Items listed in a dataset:
━━━━━━━━━━

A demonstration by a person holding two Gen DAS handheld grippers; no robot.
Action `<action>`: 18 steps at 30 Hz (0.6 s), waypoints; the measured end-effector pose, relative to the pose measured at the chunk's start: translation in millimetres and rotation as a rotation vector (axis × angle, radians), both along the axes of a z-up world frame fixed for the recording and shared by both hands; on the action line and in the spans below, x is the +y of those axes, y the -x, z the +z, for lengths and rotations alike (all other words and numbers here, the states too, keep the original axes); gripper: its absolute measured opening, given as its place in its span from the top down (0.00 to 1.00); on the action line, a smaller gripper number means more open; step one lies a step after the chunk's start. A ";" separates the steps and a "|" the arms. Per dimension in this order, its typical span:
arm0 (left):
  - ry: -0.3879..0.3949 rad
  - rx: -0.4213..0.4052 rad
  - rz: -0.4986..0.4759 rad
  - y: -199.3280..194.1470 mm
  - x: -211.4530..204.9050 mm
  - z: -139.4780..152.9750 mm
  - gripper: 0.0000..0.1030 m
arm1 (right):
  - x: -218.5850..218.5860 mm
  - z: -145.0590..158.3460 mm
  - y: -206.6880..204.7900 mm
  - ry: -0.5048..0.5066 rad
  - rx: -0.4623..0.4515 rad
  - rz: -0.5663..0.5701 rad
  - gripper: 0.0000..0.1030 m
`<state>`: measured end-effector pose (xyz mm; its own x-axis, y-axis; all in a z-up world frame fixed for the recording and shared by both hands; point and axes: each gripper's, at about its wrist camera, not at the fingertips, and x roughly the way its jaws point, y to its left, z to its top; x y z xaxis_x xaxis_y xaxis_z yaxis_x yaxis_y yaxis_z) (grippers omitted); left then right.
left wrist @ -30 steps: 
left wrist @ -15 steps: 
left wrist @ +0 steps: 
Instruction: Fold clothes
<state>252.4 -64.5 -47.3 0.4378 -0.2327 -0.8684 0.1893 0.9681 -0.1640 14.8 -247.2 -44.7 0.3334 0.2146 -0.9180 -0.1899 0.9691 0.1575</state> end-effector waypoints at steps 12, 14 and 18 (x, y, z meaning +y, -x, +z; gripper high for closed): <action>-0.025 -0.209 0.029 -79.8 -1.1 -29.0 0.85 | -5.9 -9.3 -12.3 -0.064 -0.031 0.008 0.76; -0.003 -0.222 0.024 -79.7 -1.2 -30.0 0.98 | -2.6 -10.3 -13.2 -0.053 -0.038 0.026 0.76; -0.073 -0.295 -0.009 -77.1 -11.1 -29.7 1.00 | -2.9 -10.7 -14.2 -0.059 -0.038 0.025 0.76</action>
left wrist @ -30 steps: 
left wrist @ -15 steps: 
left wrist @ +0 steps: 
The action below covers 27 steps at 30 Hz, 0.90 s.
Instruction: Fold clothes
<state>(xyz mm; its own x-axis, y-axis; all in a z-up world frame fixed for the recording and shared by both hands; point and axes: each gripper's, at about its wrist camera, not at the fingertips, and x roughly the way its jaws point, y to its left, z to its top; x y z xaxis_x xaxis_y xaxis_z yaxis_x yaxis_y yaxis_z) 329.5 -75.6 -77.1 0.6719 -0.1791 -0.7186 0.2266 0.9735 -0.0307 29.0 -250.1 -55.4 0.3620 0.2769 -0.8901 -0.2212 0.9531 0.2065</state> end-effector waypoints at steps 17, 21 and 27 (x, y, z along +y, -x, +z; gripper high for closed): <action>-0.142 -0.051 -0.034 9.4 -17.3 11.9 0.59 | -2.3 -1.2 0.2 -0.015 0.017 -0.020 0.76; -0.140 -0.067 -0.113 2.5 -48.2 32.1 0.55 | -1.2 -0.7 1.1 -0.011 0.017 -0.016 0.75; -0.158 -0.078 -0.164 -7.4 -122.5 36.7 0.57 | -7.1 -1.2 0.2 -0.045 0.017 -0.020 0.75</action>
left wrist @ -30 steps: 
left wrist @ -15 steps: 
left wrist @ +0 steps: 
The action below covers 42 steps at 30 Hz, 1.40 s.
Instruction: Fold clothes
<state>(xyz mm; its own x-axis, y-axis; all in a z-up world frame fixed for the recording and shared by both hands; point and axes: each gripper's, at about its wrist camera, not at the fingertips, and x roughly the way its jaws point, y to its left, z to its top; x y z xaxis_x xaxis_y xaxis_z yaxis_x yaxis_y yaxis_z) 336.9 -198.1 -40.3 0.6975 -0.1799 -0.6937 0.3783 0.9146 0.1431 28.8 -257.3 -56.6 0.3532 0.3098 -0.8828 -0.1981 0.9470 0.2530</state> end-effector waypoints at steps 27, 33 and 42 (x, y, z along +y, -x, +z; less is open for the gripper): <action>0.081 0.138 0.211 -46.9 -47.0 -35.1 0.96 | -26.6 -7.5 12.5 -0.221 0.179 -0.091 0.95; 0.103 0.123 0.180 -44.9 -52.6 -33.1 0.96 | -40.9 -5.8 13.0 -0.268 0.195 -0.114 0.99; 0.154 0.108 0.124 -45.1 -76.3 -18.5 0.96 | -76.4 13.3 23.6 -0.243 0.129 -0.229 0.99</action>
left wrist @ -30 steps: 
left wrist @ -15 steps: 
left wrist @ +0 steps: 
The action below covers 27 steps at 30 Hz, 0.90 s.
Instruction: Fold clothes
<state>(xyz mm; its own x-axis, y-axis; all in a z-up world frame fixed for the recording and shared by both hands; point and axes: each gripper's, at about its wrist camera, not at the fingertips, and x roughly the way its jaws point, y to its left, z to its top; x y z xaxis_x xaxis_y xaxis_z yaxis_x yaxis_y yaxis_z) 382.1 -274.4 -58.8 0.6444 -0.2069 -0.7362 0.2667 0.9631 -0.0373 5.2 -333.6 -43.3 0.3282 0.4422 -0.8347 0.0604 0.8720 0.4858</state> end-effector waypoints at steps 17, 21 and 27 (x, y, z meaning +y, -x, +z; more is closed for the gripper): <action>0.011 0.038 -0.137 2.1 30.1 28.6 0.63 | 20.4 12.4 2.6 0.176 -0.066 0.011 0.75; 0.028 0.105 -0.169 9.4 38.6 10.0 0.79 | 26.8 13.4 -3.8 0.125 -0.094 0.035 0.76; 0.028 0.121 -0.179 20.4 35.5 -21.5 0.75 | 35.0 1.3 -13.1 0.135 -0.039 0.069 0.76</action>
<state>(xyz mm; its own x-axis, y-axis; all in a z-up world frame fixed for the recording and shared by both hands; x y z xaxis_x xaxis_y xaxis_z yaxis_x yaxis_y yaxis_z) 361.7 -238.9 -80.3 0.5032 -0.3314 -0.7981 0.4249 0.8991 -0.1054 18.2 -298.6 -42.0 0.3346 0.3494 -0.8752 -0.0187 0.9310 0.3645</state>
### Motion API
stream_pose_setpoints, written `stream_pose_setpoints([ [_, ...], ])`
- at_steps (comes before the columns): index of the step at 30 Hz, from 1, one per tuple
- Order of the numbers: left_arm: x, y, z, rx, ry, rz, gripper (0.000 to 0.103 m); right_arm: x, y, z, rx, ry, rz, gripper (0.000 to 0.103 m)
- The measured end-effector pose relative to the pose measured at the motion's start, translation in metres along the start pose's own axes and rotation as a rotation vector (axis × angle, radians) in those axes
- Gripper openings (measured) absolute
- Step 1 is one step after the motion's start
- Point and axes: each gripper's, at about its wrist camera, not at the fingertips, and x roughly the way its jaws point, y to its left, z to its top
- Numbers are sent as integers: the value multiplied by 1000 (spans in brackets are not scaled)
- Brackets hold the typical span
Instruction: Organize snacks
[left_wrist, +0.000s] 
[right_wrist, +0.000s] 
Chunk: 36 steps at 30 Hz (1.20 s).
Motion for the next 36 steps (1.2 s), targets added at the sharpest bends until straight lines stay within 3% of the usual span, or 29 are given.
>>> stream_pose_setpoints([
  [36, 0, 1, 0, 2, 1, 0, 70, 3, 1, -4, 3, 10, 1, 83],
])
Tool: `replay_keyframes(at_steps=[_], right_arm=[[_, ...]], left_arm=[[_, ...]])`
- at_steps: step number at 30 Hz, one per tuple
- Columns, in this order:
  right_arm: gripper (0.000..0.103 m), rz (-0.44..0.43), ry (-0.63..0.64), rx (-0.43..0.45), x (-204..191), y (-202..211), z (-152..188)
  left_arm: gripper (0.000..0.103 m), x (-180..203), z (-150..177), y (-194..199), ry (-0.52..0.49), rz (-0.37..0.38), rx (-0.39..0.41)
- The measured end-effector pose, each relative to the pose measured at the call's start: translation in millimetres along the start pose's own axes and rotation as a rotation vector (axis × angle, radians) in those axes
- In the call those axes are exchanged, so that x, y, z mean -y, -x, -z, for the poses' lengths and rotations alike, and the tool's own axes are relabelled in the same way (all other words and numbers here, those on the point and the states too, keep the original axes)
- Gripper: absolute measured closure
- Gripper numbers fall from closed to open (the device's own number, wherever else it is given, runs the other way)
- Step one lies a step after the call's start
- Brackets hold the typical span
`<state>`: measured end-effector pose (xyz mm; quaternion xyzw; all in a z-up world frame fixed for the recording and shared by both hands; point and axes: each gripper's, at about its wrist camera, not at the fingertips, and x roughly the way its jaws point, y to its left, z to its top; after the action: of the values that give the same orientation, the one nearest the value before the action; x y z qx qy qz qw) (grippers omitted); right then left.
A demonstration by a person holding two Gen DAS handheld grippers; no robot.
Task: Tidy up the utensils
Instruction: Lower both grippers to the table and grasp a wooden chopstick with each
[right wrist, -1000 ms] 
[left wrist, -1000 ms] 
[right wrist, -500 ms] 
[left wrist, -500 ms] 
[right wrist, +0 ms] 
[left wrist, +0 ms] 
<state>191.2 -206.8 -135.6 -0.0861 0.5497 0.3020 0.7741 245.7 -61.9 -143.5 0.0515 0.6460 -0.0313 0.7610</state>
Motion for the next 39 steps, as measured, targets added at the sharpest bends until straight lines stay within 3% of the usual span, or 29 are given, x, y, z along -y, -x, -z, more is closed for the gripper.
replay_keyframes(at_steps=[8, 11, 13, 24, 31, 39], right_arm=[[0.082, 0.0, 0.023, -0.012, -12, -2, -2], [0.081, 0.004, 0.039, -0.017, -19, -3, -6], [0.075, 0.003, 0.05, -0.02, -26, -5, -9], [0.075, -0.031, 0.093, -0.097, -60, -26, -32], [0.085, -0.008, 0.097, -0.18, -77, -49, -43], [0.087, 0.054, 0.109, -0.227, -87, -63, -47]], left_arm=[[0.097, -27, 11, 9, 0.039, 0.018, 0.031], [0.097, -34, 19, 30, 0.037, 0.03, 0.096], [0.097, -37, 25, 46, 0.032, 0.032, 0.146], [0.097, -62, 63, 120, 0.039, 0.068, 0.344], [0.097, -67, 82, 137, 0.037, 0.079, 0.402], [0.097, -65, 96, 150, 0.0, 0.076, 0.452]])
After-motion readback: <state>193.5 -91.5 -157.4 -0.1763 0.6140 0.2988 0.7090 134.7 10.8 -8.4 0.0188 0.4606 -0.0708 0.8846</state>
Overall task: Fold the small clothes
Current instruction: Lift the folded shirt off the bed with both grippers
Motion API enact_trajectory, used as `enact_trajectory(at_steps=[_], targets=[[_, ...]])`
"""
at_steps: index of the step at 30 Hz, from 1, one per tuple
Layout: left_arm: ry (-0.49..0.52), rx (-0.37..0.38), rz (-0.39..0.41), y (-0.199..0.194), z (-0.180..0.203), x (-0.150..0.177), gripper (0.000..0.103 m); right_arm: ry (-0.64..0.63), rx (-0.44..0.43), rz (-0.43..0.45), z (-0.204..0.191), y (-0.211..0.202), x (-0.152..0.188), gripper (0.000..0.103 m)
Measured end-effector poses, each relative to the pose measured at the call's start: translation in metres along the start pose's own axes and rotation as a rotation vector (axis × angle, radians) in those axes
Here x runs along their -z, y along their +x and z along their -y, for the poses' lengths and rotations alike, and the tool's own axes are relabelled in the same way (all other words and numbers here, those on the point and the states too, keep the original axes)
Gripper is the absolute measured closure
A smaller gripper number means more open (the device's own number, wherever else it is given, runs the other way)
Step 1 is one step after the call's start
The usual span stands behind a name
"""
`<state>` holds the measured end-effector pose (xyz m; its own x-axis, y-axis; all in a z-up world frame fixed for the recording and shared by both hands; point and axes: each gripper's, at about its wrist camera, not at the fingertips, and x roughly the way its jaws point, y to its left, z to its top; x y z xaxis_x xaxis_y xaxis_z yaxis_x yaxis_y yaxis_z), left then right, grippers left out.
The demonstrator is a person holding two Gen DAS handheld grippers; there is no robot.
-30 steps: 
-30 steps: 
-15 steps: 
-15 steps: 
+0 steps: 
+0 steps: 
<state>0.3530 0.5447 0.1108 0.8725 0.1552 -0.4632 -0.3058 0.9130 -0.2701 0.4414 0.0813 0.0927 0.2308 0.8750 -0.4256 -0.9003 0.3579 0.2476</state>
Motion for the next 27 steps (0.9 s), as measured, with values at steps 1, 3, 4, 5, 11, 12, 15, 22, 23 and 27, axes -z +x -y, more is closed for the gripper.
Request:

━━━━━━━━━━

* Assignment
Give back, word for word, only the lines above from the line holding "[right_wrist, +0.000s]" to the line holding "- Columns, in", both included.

* Result of the task
[right_wrist, +0.000s] 
Chunk: 36 steps at 30 Hz (1.20 s).
Motion for the next 36 steps (1.2 s), targets added at the sharpest bends until straight lines stay within 3% of the usual span, or 29 are given.
>>> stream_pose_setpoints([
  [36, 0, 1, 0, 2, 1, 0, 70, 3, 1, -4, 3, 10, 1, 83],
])
Tool: `replay_keyframes(at_steps=[_], right_arm=[[_, ...]], left_arm=[[_, ...]])`
- at_steps: step number at 30 Hz, one per tuple
- Columns, in this order:

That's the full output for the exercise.